• What is required
Look through the records below, count the lines with the word "place", and reply with only the number.

______________________________

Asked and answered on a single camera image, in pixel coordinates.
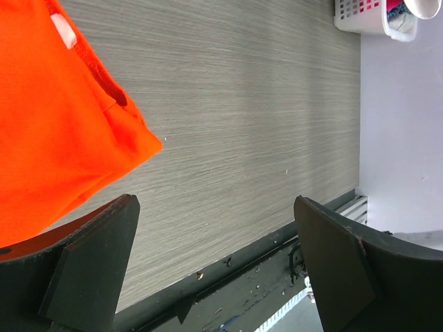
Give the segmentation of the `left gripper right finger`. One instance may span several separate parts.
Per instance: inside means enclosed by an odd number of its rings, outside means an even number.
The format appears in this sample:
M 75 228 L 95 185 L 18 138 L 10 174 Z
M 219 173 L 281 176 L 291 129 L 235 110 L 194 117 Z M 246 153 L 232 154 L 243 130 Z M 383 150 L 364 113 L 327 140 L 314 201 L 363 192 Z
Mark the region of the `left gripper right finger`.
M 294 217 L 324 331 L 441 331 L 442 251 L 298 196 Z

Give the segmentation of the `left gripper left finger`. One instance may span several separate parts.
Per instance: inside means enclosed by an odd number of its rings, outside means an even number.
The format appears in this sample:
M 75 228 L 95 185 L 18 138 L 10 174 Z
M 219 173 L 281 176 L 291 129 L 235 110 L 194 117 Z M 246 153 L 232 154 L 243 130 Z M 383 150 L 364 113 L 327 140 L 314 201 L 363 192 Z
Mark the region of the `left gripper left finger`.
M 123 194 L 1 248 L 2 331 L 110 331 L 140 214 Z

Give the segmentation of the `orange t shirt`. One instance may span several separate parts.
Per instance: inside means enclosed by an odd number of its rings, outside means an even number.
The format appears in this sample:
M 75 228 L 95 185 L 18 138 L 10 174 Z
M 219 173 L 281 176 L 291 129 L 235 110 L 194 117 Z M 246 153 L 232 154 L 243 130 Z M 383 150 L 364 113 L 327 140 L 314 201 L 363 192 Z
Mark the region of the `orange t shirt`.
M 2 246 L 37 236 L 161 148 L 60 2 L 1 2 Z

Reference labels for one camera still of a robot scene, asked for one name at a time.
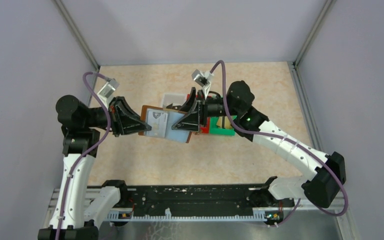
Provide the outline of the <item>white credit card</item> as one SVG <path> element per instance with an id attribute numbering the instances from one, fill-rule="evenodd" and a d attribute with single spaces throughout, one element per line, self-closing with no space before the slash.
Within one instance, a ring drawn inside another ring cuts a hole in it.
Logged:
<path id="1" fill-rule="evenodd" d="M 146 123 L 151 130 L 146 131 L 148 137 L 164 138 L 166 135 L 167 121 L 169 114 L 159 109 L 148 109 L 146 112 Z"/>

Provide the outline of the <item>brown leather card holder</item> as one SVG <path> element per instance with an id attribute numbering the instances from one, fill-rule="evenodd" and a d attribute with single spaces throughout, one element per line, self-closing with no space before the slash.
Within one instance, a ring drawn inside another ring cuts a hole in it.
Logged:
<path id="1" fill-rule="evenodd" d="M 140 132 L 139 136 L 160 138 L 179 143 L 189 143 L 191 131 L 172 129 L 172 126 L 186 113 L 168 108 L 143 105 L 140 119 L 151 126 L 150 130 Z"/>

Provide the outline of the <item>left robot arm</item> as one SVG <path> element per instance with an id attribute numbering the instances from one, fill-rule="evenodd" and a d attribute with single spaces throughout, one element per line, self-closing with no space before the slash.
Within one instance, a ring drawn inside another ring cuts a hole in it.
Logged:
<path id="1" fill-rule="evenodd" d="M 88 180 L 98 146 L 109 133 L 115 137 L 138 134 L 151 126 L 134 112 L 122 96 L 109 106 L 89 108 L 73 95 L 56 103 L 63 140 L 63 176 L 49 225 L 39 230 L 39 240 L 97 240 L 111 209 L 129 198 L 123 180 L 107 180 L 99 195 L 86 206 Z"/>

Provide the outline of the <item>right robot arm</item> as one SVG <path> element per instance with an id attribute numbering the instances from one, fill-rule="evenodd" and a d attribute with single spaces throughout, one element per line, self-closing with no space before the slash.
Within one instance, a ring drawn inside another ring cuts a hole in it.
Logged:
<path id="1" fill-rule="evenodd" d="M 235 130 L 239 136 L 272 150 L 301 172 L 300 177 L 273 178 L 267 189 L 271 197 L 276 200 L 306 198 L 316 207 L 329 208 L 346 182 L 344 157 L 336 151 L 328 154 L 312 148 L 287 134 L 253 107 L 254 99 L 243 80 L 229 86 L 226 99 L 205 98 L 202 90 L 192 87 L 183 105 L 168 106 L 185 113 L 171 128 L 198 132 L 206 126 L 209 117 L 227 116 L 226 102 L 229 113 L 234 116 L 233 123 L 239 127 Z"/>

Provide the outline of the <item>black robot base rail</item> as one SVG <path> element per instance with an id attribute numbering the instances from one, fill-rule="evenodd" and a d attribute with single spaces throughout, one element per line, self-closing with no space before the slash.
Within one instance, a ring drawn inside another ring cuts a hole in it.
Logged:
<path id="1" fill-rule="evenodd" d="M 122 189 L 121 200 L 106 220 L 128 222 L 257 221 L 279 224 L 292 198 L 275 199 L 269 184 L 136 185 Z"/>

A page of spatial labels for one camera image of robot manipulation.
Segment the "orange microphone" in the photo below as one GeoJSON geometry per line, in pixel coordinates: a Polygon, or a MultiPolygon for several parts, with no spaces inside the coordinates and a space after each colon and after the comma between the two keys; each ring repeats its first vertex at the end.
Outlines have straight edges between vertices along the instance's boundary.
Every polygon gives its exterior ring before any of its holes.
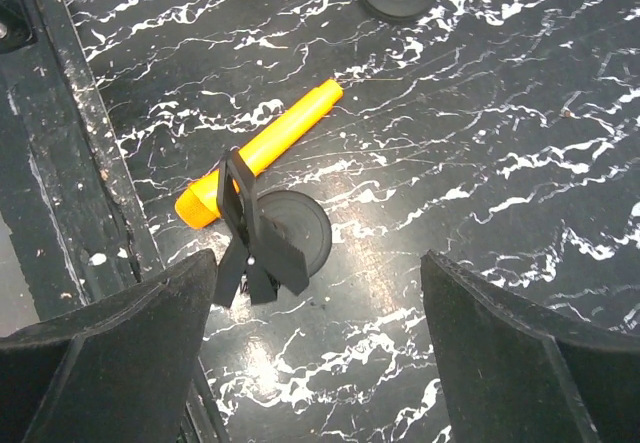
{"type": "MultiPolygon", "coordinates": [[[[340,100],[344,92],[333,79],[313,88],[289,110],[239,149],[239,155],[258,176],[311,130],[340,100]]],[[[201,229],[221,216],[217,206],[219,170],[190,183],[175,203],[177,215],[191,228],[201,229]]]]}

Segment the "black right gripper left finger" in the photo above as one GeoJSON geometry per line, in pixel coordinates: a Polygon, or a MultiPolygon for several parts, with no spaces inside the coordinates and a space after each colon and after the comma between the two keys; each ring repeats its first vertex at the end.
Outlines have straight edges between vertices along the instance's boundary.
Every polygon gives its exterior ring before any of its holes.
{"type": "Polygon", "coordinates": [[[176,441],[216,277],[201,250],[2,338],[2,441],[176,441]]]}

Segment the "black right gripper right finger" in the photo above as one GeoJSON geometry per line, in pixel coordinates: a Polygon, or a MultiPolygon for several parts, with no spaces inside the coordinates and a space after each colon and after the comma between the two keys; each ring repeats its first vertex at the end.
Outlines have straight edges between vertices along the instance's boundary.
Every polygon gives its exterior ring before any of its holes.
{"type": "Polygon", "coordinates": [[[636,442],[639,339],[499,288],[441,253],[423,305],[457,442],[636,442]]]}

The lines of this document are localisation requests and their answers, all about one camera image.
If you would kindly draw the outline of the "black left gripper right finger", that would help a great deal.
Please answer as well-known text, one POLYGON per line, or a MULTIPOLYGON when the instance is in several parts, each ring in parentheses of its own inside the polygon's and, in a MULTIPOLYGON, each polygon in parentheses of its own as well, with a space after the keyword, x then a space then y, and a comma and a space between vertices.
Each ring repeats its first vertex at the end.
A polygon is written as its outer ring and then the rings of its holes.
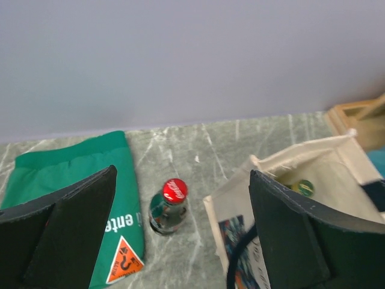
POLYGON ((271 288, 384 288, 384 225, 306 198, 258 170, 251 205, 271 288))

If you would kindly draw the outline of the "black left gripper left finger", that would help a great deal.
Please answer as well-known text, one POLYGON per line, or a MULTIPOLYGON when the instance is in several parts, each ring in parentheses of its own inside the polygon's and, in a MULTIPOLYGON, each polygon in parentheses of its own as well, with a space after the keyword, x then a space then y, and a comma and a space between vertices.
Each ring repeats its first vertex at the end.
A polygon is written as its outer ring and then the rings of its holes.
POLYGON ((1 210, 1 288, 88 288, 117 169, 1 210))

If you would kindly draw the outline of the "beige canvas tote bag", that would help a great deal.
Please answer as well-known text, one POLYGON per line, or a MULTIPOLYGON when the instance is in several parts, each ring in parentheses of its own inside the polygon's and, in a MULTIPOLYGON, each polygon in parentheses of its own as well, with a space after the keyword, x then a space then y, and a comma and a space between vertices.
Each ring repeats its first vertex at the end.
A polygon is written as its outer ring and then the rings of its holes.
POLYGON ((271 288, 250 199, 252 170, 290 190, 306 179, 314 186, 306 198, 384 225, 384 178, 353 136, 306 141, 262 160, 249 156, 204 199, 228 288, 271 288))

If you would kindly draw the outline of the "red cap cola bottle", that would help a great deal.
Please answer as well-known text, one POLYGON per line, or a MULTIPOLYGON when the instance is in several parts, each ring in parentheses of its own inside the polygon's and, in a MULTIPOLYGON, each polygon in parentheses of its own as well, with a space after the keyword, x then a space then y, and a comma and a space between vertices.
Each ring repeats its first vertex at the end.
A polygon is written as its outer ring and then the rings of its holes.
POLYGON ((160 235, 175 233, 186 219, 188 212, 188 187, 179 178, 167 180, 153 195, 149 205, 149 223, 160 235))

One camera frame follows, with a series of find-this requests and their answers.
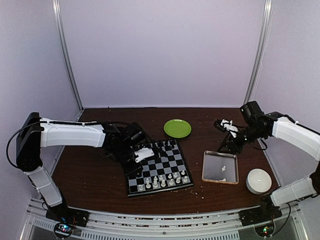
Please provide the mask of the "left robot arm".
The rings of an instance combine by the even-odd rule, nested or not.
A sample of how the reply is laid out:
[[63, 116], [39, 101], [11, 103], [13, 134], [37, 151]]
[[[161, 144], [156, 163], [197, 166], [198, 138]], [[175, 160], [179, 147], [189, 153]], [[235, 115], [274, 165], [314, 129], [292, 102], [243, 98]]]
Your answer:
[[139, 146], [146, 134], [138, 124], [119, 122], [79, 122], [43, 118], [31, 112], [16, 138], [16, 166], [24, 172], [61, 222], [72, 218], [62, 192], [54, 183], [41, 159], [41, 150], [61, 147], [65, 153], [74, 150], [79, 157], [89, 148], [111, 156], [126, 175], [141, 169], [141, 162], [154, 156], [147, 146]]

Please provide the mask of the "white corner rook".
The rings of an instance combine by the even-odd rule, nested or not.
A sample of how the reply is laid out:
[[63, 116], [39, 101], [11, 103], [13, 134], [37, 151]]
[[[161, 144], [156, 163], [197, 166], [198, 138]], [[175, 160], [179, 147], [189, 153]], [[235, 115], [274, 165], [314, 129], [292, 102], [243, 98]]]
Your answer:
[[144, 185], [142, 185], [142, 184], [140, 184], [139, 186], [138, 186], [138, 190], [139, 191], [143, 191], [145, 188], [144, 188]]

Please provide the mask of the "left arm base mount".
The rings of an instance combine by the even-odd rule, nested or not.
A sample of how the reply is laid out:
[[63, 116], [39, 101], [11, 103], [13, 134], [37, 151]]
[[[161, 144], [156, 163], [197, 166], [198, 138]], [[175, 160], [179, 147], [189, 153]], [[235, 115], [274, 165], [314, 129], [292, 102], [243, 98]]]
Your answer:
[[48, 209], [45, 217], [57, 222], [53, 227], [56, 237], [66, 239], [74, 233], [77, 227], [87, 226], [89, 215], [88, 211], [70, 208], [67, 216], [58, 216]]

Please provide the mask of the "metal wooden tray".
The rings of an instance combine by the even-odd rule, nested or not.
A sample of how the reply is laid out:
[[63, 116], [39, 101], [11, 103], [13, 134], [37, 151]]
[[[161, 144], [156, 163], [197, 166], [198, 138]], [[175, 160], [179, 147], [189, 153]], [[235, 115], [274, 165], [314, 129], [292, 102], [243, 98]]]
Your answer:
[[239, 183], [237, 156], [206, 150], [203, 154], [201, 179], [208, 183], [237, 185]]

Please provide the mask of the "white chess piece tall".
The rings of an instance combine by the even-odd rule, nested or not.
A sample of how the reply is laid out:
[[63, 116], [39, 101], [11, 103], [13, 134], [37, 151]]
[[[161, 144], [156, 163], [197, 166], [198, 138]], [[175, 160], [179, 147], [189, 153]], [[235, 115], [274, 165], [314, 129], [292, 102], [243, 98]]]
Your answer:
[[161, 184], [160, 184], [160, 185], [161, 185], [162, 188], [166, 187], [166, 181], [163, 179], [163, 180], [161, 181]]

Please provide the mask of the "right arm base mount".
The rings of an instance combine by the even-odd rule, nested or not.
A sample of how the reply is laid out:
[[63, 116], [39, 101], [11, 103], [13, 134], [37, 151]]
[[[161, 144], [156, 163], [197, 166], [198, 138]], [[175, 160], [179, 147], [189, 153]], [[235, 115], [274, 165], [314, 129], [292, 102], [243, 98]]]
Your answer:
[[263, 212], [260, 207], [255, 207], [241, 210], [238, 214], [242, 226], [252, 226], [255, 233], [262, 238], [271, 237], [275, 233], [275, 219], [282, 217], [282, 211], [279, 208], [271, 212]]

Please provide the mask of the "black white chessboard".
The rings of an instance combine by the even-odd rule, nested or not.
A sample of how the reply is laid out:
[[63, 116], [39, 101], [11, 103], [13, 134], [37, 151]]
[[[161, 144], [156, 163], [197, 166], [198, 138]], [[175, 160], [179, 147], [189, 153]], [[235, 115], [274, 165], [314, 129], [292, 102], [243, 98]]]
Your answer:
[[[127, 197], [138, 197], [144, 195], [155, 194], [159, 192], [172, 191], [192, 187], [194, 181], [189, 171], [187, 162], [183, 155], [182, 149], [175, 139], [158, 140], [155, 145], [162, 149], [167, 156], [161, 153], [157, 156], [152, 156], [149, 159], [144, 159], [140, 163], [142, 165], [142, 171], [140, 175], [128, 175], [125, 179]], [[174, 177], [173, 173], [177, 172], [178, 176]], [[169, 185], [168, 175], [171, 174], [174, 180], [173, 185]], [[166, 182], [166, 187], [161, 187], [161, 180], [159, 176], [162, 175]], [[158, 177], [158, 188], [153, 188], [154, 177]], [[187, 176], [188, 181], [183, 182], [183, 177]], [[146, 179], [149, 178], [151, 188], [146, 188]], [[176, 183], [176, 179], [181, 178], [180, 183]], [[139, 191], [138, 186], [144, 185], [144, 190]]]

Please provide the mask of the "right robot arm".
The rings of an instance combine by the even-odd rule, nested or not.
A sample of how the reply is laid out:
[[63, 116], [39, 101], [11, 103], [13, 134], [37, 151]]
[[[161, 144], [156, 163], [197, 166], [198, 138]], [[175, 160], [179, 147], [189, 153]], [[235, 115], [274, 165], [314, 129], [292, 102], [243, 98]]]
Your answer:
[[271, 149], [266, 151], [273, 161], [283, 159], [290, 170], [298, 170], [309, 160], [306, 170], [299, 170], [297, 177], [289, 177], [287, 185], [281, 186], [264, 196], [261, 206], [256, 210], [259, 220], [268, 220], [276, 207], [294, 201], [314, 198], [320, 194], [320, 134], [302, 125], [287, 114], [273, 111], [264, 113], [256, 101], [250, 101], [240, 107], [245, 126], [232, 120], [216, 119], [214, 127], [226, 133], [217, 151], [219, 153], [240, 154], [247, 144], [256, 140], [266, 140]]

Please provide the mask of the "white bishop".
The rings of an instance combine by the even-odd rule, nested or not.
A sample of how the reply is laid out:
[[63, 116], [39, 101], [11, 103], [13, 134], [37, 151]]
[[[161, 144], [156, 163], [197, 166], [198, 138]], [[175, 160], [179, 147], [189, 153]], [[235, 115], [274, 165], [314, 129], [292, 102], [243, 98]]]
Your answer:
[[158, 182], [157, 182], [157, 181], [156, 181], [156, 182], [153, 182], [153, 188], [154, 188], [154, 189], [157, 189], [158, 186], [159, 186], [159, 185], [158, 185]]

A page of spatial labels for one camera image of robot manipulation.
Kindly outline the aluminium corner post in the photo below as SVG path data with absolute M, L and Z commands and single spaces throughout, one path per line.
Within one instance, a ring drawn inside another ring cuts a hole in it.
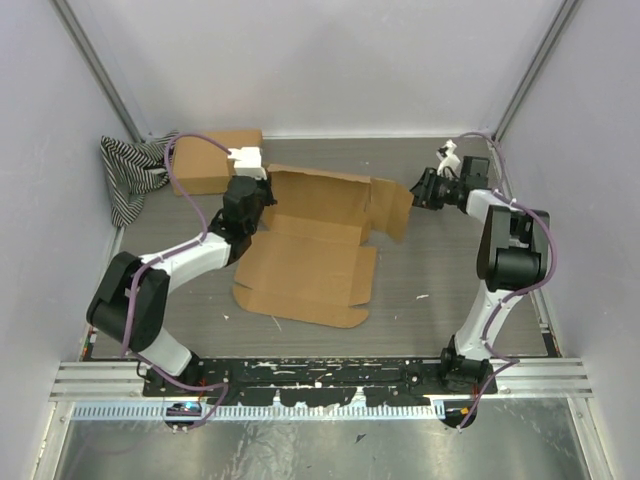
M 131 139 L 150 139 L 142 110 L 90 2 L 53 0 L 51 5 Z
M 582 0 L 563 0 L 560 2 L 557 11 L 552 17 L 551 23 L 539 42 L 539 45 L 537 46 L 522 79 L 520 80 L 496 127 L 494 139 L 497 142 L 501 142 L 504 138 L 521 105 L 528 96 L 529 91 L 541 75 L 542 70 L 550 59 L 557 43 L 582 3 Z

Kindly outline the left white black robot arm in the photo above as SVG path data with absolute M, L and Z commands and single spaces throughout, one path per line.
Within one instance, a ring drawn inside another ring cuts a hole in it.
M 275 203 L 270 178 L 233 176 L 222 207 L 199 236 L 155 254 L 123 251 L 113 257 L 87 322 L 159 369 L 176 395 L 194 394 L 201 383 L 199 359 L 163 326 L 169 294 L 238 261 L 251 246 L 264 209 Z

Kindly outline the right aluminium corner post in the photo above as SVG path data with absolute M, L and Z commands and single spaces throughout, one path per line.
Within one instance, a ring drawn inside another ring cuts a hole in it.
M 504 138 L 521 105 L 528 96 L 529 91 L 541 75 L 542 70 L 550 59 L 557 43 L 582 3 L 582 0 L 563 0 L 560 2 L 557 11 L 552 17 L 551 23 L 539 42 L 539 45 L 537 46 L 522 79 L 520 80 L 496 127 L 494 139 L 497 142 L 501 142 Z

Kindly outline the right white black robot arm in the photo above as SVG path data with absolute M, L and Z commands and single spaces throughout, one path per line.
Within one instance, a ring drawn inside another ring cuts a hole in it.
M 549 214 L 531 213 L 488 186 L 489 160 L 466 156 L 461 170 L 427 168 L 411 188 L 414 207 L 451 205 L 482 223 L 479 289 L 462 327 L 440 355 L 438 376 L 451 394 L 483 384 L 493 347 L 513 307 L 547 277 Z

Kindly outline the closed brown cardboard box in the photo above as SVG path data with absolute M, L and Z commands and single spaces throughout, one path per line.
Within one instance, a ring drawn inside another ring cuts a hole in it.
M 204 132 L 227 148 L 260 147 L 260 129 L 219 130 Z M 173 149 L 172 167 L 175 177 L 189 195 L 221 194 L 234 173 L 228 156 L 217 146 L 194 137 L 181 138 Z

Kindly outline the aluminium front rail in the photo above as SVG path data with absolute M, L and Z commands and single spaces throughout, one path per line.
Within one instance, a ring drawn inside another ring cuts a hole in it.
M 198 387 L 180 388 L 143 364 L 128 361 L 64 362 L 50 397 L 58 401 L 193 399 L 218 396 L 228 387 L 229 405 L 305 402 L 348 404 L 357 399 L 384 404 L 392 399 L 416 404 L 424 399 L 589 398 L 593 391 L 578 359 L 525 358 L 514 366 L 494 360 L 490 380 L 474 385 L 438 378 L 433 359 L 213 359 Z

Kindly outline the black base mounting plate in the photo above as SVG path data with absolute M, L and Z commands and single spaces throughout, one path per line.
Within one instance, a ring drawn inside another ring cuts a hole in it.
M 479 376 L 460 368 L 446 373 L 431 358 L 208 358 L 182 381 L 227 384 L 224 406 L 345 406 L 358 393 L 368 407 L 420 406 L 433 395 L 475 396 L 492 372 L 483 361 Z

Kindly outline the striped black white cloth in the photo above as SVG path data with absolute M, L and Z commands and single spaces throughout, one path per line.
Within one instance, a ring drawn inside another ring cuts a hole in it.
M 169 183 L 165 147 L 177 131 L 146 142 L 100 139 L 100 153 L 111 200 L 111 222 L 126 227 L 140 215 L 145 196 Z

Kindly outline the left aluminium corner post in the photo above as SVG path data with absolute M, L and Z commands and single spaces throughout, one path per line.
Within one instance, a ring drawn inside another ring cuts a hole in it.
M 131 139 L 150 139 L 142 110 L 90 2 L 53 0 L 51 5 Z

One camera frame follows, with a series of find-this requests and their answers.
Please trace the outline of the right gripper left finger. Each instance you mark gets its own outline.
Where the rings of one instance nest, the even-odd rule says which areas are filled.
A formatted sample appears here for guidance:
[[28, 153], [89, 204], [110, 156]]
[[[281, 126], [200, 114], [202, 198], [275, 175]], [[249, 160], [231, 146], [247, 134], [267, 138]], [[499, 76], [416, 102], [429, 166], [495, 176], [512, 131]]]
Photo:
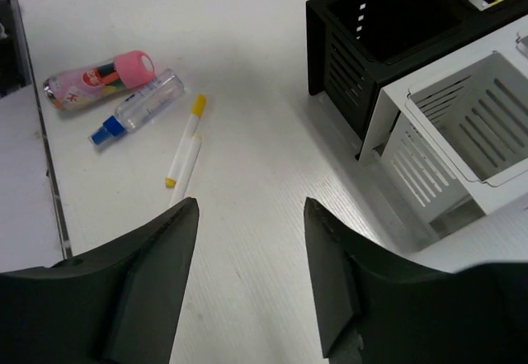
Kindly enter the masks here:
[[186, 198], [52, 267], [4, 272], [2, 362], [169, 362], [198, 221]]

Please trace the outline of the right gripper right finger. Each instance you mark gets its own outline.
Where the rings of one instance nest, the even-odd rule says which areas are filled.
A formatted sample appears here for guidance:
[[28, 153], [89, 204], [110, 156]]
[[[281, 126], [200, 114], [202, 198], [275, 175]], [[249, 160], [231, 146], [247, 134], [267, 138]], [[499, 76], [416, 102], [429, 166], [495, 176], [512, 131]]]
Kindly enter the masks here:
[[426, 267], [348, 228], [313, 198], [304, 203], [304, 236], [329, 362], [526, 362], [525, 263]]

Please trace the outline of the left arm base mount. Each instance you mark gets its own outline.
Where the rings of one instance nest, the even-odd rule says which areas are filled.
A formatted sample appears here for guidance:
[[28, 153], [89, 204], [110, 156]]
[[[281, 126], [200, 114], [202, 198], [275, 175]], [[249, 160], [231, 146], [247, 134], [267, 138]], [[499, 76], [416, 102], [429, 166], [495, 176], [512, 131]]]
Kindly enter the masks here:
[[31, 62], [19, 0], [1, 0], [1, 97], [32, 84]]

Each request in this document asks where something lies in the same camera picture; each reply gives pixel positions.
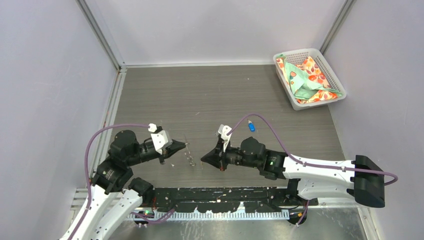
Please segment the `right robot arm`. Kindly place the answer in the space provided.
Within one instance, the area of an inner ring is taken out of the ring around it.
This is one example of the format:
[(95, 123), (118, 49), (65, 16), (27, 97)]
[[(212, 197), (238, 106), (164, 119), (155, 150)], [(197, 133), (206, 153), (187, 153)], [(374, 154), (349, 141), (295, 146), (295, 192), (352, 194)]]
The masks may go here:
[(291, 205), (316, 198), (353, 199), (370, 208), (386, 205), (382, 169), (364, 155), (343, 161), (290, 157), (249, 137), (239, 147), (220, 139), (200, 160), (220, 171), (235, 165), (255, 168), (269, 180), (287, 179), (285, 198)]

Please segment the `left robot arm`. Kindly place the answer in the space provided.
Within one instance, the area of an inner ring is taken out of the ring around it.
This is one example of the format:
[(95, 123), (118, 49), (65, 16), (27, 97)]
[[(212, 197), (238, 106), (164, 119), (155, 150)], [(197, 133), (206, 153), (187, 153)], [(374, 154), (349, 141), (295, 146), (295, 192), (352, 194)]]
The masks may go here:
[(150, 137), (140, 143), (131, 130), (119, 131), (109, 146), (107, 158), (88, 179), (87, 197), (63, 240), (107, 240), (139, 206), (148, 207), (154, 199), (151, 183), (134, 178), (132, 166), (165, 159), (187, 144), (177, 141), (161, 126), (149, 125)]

______________________________

• Answer space
2